The answer must be only the lines below from the one holding "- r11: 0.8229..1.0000" down to the one holding "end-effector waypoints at", ends included, printed exactly; please omit all pictures.

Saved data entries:
⁂

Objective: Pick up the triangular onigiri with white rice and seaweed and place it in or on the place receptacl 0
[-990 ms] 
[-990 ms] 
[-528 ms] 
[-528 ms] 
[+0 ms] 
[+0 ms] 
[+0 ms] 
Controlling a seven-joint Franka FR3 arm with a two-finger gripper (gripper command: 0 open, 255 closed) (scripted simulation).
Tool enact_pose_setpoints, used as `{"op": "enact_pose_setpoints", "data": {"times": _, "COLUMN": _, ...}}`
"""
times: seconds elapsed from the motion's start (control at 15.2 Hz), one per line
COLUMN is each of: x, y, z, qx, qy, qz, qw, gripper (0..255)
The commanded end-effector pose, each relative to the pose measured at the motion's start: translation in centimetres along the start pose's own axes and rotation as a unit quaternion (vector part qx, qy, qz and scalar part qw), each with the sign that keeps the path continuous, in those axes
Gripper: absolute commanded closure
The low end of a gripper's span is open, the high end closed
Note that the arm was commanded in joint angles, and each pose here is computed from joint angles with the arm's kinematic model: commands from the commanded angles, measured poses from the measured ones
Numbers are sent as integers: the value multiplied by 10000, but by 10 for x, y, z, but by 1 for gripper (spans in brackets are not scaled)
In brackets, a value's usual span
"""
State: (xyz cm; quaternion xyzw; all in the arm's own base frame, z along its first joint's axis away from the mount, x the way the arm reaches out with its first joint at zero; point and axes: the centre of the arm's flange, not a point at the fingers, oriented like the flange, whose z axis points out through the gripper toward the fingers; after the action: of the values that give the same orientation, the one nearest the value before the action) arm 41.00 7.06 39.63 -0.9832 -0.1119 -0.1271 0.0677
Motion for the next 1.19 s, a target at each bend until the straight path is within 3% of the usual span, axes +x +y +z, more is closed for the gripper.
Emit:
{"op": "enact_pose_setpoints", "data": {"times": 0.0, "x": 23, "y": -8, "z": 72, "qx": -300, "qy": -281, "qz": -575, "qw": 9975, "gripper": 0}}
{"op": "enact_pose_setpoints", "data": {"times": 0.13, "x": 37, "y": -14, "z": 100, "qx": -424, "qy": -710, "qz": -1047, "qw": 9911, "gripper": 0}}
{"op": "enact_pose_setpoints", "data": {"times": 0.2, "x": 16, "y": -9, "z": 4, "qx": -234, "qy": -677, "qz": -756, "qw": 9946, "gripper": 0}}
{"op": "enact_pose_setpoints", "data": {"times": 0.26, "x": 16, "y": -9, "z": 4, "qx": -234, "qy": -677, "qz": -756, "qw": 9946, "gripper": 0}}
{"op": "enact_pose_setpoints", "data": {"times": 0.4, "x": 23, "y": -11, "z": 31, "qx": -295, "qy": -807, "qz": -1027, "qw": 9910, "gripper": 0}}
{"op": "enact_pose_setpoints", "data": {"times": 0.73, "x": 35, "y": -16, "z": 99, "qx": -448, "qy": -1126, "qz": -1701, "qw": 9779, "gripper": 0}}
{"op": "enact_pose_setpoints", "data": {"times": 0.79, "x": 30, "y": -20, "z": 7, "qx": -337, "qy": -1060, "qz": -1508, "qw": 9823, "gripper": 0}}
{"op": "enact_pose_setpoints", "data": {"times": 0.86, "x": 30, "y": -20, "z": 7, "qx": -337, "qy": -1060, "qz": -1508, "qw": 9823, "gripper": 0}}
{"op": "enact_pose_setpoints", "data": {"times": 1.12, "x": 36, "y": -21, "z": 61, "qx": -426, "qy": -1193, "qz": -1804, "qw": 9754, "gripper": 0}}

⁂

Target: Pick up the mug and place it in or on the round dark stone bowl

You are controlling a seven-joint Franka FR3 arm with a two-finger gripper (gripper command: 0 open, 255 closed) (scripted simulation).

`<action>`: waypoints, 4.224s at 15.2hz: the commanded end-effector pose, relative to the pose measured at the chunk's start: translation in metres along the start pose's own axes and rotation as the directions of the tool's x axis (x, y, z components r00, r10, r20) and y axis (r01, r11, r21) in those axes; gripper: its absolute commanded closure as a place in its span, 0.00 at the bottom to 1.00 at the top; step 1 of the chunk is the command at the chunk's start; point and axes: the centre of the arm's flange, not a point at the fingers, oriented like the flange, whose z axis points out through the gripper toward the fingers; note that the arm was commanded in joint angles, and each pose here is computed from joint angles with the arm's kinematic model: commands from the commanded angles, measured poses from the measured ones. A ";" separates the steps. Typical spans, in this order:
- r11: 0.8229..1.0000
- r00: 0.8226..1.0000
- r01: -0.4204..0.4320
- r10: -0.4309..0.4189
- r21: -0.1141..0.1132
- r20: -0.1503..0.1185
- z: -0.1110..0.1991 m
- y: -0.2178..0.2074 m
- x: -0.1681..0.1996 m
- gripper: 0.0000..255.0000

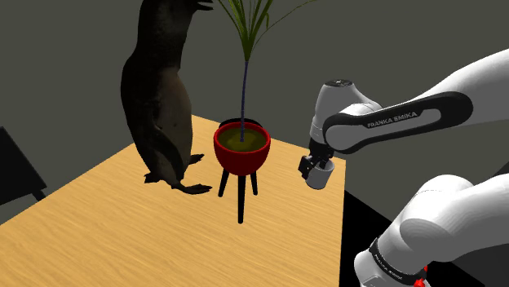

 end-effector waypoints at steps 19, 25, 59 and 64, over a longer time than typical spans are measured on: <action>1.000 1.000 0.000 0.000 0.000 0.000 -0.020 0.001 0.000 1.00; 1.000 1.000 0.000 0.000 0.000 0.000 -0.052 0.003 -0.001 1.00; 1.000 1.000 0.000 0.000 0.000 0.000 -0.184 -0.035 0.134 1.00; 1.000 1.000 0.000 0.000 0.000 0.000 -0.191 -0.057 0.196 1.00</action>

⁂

### The completed task:
- r11: 0.8229..1.0000
- r00: 0.8226..1.0000
- r01: -0.4204..0.4320
- r10: -0.4309..0.4189
- r21: -0.1141..0.1132
- r20: -0.1503..0.1185
- z: -0.1110..0.1991 m
- y: -0.2178..0.2074 m
- x: -0.1681..0.1996 m
- gripper: 0.0000..255.0000


 end-effector waypoints at steps 19, 25, 59 and 64, over a longer time than typical spans are measured on: <action>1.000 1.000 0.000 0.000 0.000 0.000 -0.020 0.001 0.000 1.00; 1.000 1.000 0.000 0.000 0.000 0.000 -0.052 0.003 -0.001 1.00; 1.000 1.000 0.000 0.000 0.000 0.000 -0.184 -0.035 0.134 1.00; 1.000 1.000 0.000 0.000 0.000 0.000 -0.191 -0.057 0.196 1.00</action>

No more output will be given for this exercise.